▶ What to work on
In the entries below, find the lines that include "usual" and give their number as the whole reply.

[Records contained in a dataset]

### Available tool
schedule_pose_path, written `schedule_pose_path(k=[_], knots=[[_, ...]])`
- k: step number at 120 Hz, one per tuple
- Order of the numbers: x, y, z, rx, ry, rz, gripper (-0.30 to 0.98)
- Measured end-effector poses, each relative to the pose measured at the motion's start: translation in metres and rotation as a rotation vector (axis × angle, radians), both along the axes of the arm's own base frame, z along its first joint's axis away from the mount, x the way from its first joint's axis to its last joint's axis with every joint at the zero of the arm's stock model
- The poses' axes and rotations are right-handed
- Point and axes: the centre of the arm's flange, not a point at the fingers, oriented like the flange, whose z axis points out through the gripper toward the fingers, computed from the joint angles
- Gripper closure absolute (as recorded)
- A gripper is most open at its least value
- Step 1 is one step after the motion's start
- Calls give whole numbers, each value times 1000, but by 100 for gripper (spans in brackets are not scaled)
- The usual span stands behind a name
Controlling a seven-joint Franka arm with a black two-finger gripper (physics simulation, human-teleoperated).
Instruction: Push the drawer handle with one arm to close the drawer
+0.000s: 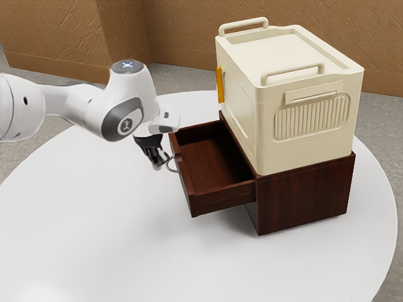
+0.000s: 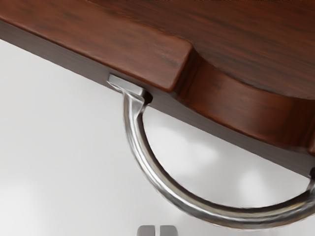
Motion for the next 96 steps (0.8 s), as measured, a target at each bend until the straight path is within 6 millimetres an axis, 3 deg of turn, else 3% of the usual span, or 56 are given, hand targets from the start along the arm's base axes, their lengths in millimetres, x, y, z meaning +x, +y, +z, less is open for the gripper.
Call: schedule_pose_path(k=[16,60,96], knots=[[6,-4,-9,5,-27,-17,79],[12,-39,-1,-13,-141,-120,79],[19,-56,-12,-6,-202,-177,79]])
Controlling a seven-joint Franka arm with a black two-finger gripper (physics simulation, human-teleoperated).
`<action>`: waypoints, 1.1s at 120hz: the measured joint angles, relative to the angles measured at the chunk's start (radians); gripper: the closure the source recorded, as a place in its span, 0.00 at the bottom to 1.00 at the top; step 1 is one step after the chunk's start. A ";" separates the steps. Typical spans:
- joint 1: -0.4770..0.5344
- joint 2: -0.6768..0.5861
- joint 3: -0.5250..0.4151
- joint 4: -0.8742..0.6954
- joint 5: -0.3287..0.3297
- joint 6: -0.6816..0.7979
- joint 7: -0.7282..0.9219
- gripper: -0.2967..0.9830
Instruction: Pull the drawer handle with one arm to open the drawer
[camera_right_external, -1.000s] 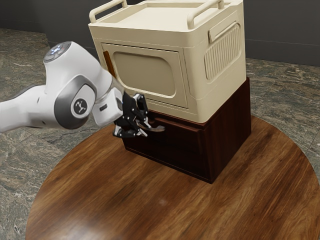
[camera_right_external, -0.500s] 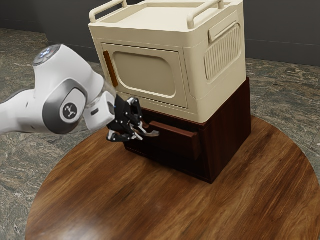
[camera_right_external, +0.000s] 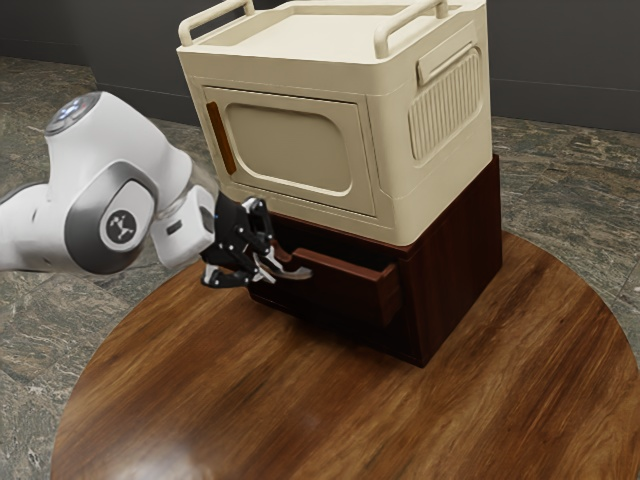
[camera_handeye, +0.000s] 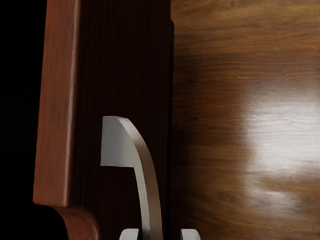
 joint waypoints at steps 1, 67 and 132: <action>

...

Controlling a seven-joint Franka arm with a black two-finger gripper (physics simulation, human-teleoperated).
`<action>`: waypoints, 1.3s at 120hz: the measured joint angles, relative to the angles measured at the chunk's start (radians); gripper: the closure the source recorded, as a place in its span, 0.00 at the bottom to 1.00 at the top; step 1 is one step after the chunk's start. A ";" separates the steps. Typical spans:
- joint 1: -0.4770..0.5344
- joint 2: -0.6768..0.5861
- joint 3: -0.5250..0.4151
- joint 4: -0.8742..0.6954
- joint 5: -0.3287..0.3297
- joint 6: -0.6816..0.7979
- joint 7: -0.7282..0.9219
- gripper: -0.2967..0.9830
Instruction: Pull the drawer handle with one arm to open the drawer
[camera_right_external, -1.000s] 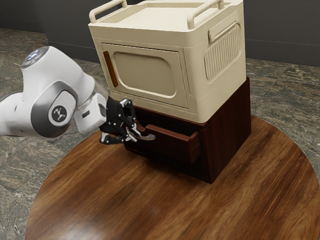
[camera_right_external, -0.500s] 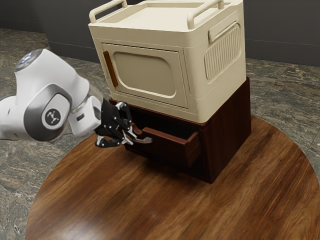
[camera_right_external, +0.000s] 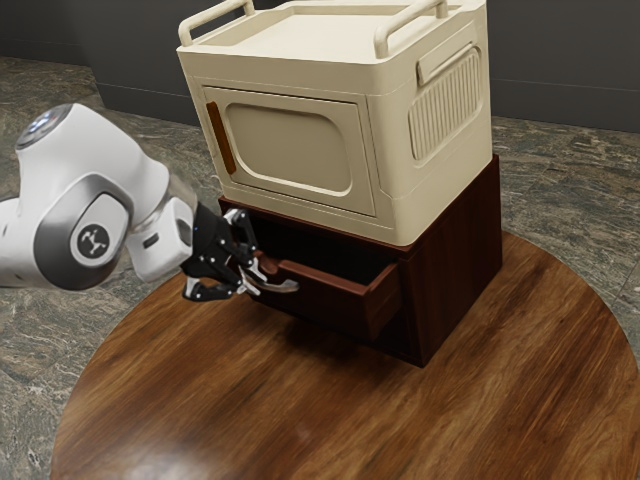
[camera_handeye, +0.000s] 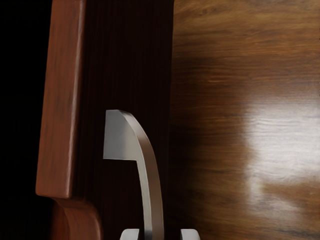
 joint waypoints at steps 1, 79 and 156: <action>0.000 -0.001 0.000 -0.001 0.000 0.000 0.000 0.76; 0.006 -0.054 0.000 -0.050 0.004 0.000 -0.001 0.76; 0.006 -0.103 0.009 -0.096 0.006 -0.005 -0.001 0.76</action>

▶ Reply to the task
2